Pelo texto, as médicas poderiam suspender temporariamente a prestação de serviços por até 120 dias, recebendo uma compensação contratual calculada pela média dos valores pagos pelo Município nos 12 meses anteriores ao afastamento. O benefício seria concedido mediante comprovação de gravidez ou adoção, desde que o contrato administrativo estivesse vigente e a profissional tivesse atuado de forma contínua por pelo menos um ano.
A compensação, no entanto, teria caráter exclusivamente indenizatório, sem gerar vínculo empregatício ou direitos previstos na CLT, como férias, 13º salário ou FGTS. O projeto também autoriza a Prefeitura a contratar temporariamente outro médico para garantir a continuidade do atendimento durante o período de afastamento.
Proteção mínima sem alterar modelo de contratação
Segundo Daniel Alves, a iniciativa busca atender uma demanda recorrente das médicas PJ, que muitas vezes ficam sem remuneração ou até perdem o contrato ao interromper as atividades por causa da gestação.

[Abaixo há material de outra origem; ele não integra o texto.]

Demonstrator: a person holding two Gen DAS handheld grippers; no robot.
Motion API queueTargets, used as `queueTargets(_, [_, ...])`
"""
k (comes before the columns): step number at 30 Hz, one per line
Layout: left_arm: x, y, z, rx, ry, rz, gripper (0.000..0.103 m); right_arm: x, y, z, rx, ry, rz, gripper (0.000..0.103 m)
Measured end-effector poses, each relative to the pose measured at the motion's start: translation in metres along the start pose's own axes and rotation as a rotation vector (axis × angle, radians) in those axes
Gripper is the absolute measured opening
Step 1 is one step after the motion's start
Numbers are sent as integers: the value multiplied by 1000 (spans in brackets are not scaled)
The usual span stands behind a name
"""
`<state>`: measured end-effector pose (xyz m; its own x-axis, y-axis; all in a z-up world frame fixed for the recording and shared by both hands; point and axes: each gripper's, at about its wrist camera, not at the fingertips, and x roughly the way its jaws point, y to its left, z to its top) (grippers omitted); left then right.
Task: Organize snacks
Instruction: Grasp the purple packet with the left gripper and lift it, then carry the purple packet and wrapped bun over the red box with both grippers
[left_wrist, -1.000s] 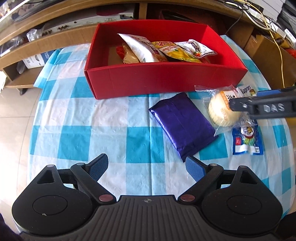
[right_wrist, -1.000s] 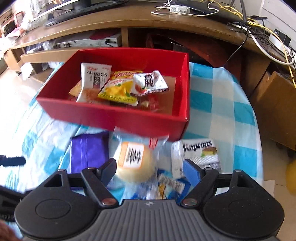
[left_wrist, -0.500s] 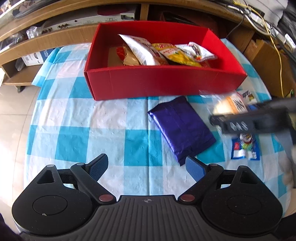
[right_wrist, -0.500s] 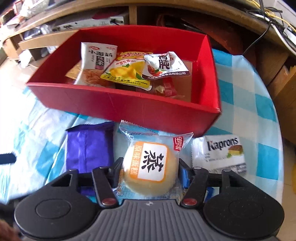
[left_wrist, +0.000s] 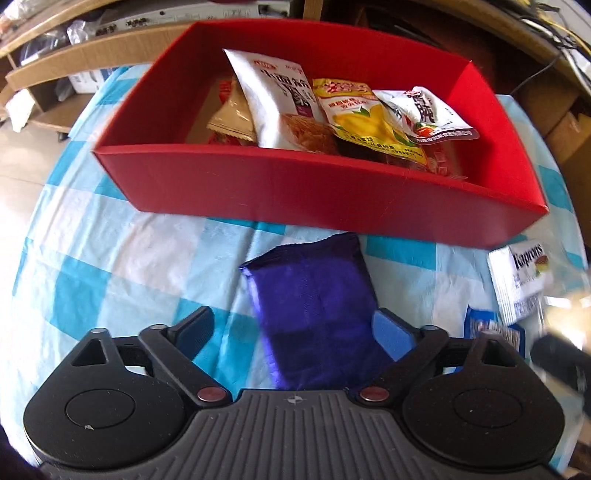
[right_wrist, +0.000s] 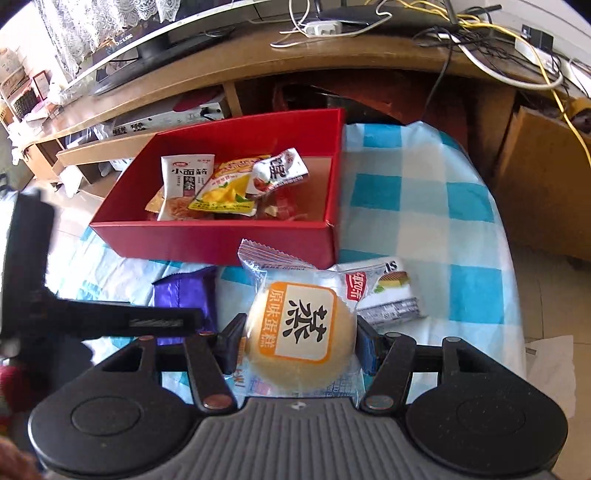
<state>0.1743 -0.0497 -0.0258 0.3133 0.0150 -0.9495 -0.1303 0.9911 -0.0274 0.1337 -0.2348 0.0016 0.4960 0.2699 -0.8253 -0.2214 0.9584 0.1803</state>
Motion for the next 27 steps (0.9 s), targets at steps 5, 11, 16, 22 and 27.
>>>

Para o vereador, a proposta preserva o modelo atual de contratação utilizado pelo Município, mas garante uma salvaguarda mínima às profissionais e assegura a manutenção dos serviços públicos de saúde.
Até o momento, o projeto aguarda tramitação na Câmara e poderá abrir debate sobre a extensão de direitos a trabalhadores contratados como pessoa jurídica em outras áreas da administração municipal.